Restriction temporaire de l’usage de gaz lacrymogènes contre les manifestants à Portland, dans l’Oregon
Portland, Oregon – Un juge fédéral de l’Oregon a ordonné mardi une restriction temporaire interdisant aux agents fédéraux d’utiliser des gaz lacrymogènes lors de manifestations devant le bureau de l’Immigration and Customs Enforcement (ICE) à Portland. La décision intervient quelques jours après une opération controversée où des agents ont dispersé à l’aide de gaz lacrymogènes une foule de manifestants, incluant des enfants, que les autorités locales ont qualifiée de pacifique.
L’ordonnance judiciaire, dont les détails précis sont encore en cours d’examen, fait suite à une plainte déposée par des organisations de défense des droits civiques et des manifestants. Ces derniers accusent ICE et le Département de la Sécurité intérieure des États-Unis (DHS) d’avoir eu recours à une force excessive et d’avoir violé les droits constitutionnels des manifestants à la liberté d’expression et de réunion.
L’incident qui a déclenché cette action en justice s’est produit le week-end dernier. Des images diffusées sur les réseaux sociaux, notamment sur X (anciennement Twitter), montrent des agents en tenue anti-émeute lançant des grenades lacrymogènes sur une foule rassemblée devant le bâtiment ICE. Des témoignages et des vidéos confirment la présence de jeunes enfants parmi les manifestants.
[Intégrer ici un tweet pertinent de X.com montrant des images de la manifestation et de l’utilisation de gaz lacrymogènes.
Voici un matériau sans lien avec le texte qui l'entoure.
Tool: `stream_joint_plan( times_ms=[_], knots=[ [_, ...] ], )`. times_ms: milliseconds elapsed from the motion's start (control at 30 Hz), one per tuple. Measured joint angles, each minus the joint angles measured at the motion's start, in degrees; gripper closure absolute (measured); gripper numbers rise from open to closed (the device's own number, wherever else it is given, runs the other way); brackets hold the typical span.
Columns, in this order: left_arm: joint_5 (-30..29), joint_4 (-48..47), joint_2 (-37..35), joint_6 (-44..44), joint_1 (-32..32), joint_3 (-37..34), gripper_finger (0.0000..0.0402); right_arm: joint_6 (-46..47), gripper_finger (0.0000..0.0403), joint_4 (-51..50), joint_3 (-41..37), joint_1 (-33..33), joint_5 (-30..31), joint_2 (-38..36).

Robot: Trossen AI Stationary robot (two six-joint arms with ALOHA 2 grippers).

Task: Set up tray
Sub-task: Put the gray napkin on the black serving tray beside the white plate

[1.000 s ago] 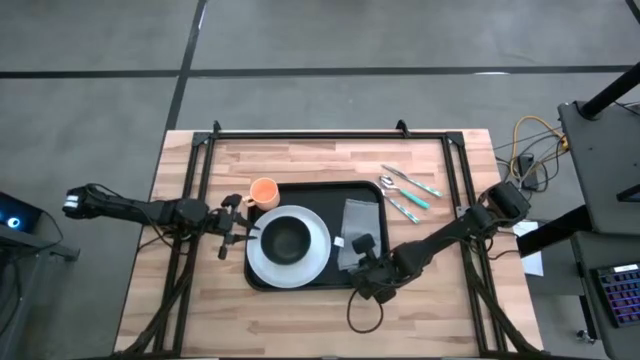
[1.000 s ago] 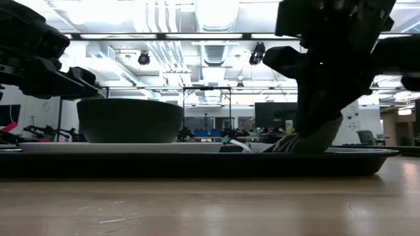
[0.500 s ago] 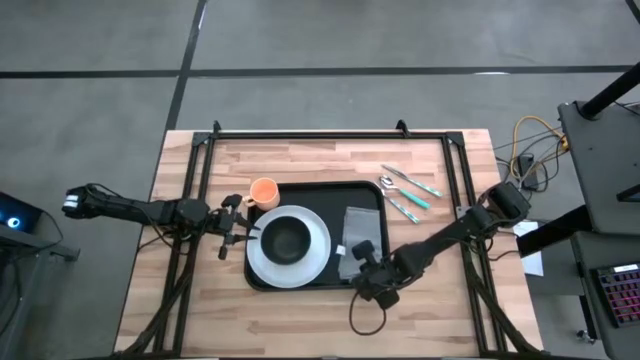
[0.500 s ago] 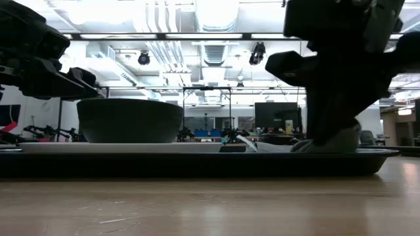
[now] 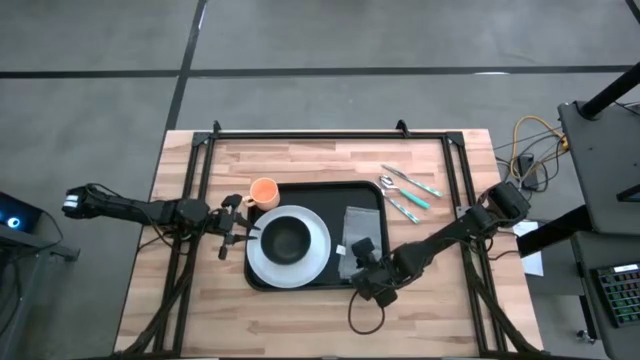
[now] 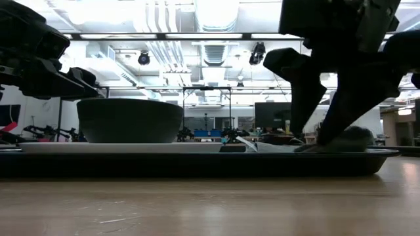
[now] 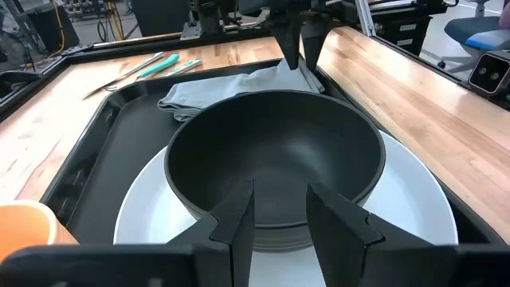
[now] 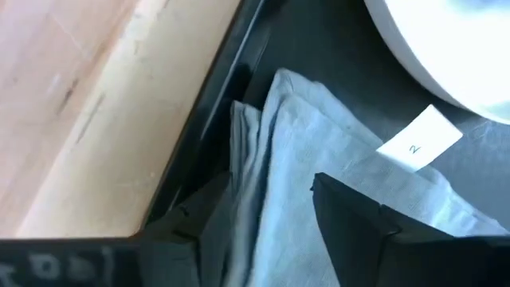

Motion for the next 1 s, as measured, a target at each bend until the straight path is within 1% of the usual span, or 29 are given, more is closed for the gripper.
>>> stream_joint_plan(
  times_ms=[100, 200, 567, 800, 867, 1000],
  knots=[
    [0.01, 0.01, 0.02, 0.00, 0.01, 0.00, 0.0305, 0.00, 0.0219, -0.59, 0.83, 0.04, -0.17, 0.00],
    [0.02, 0.02, 0.02, 0.00, 0.01, 0.00, 0.0305, -0.31, 0.0211, -1.39, 1.68, 0.04, -0.19, 0.00],
    [0.01, 0.00, 0.02, 0.00, 0.01, 0.00, 0.0305, -4.19, 0.0221, -1.53, 1.87, -0.24, 0.12, 0.00],
    [0.02, 0.02, 0.02, 0.00, 0.00, 0.00, 0.0305, -3.94, 0.0218, -1.77, 2.97, -2.91, 6.46, -0.04],
    [0.02, 0.01, 0.02, 0.00, 0.01, 0.00, 0.0305, -2.29, 0.0220, -1.42, 2.68, -4.24, 6.02, -0.07],
    [0.01, 0.02, 0.02, 0.00, 0.00, 0.00, 0.0305, 0.75, 0.0223, -1.18, 1.99, -7.58, 1.68, -0.11]
  ],
)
Exemple : “Des images choquantes montrent l’utilisation de gaz lacrymogènes par les forces de l’ordre contre des manifestants à Portland, dont des enfants. #Portland #ICE #DroitsCiviques [Lien vers le tweet]”]
“L’utilisation de gaz lacrymogènes contre des manifestants pacifiques, et en particulier contre des enfants, est inacceptable et viole les principes fondamentaux de notre démocratie,” a déclaré la maire de Portland, dans un communiqué publié sur son compte Instagram. “Nous soutenons pleinement le droit des citoyens à manifester pacifiquement et nous demandons une enquête approfondie sur cet incident.”
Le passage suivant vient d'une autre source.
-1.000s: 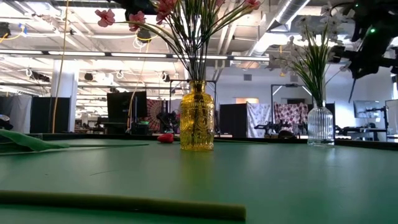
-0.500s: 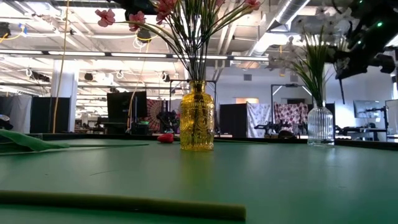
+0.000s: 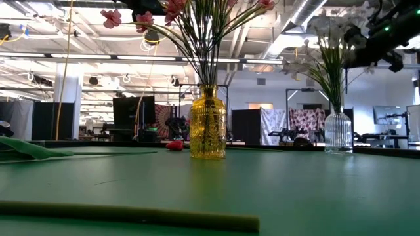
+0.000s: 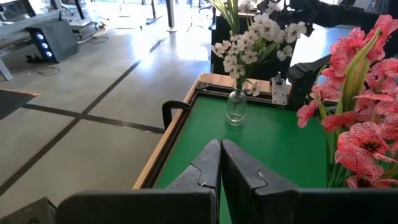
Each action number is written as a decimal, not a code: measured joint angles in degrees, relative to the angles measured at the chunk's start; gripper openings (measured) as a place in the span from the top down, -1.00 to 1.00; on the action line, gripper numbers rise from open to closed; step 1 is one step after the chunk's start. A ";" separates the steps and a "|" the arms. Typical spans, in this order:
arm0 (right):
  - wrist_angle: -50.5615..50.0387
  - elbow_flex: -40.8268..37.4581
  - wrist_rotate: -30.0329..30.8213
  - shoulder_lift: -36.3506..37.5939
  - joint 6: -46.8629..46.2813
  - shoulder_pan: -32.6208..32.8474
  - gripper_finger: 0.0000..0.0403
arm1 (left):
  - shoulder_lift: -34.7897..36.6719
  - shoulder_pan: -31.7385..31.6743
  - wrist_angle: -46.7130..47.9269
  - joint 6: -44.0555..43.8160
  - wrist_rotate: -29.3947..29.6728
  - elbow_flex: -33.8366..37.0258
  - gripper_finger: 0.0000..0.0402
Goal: Sort flowers into vase by color
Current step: Put the white flowers into the top transparent vase
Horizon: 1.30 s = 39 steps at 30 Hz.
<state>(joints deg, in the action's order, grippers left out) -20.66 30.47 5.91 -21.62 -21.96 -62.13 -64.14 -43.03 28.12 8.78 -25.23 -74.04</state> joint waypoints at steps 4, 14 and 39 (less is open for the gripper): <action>7.77 -3.83 -0.15 0.84 -1.85 -0.02 0.82 | 0.00 0.00 0.00 -0.05 -0.20 0.00 1.00; 9.36 -9.37 -1.34 6.58 -4.13 0.00 0.82 | 0.04 0.28 1.11 -0.46 -1.97 0.00 1.00; 12.00 -14.69 -0.30 10.18 -0.46 2.16 0.82 | 0.04 0.28 1.11 -0.37 -1.42 0.00 1.00</action>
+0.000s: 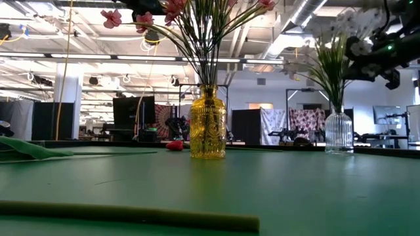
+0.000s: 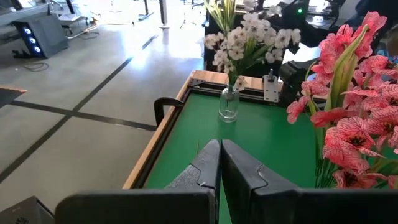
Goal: Sort flowers into vase by color
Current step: Put the white flowers into the top transparent vase
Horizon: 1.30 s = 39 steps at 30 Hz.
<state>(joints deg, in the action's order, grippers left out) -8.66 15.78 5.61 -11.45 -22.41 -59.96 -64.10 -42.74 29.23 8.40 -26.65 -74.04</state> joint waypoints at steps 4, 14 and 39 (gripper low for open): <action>0.60 -0.21 0.02 1.14 0.00 0.00 0.82 | 0.00 0.00 0.00 -0.02 0.03 0.00 1.00; -2.50 -0.23 -2.49 0.93 1.31 0.00 0.82 | 0.00 0.00 0.00 0.70 0.04 0.00 1.00; -0.40 -6.61 -2.06 1.03 8.53 7.56 0.82 | 0.00 0.00 0.00 1.59 0.02 0.00 1.00</action>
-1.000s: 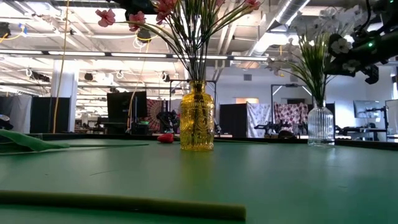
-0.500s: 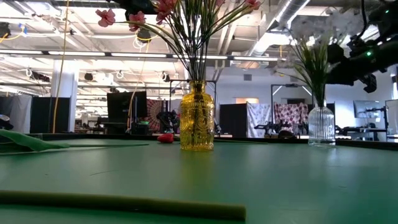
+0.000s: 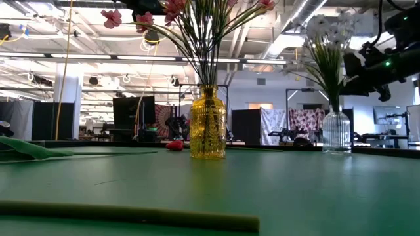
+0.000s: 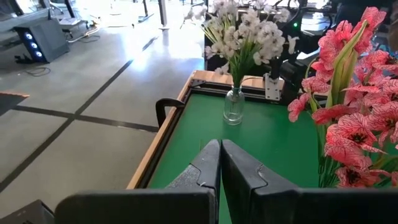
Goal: Sort flowers into vase by color
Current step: Put the white flowers into the top transparent vase
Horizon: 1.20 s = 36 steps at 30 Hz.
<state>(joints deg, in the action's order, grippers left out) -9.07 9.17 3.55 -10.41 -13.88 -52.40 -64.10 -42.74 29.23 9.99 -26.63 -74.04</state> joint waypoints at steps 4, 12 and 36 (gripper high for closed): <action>-2.90 0.09 1.06 0.02 0.26 -0.11 0.82 | 0.00 0.00 0.00 0.01 0.00 0.00 1.00; -4.49 0.17 1.25 0.02 0.28 -0.13 0.82 | 0.00 0.00 0.00 0.05 0.00 0.00 1.00; -4.35 2.83 1.14 -0.07 0.47 -0.17 0.37 | 0.00 0.00 0.00 0.67 -0.02 0.00 1.00</action>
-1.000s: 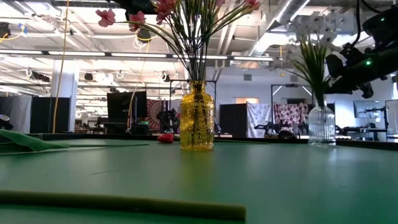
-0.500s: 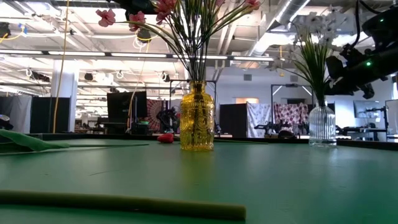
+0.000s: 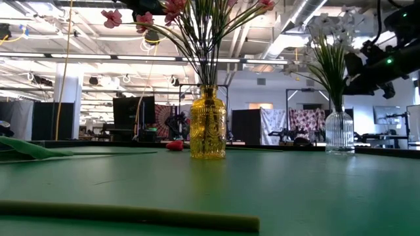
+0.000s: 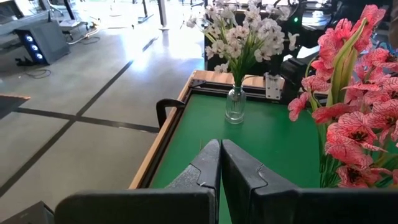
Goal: Sort flowers into vase by color
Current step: Put the white flowers into the top transparent vase
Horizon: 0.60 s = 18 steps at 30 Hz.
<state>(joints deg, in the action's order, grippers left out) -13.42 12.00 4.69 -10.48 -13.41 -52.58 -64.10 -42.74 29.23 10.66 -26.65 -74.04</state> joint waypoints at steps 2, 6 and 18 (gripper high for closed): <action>0.00 0.76 -0.02 0.00 0.00 0.00 0.34 | 0.00 0.00 0.00 0.13 0.00 0.00 1.00; -1.93 2.75 -0.04 0.03 0.08 0.00 0.31 | 0.00 0.00 -0.02 0.26 0.00 0.00 1.00; -9.22 10.27 -0.25 0.04 0.41 0.00 0.28 | 0.00 0.00 -0.22 1.11 0.00 0.00 1.00</action>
<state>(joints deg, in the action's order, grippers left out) -22.64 22.27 4.44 -10.44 -13.00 -52.58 -64.10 -42.74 29.02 11.77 -26.65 -74.04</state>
[Intégrer ici un post Instagram de la maire de Portland condamnant l’utilisation de gaz lacrymogènes. Exemple : “Un post Instagram de la maire de Portland avec une photo de la manifestation et un message condamnant l’utilisation de gaz lacrymogènes. #Portland #ICE #DroitsCiviques [Lien vers le post]”]
Cette affaire s’inscrit dans un contexte plus large de tensions croissantes autour de la politique d’immigration des États-Unis. Les manifestations devant les bureaux d’ICE sont devenues fréquentes ces dernières années, les militants dénonçant les détentions et les expulsions de migrants. Selon les données du DHS, plus de 142 000 personnes ont été arrêtées par ICE au cours de l’année fiscale 2023, un chiffre en augmentation par rapport aux années précédentes.
L’ordonnance du juge est temporaire et une audience est prévue prochainement pour déterminer si une interdiction plus permanente doit être mise en place. Les défenseurs des droits civiques saluent cette décision comme une première étape importante pour protéger les droits des manifestants et pour tenir les autorités fédérales responsables de leurs actions.
Le sujet de l’usage de la force par les forces de l’ordre lors de manifestations est un enjeu majeur aux États-Unis, et cette affaire à Portland risque de relancer le débat sur la nécessité d’une réforme des pratiques policières et sur la protection des droits constitutionnels des citoyens.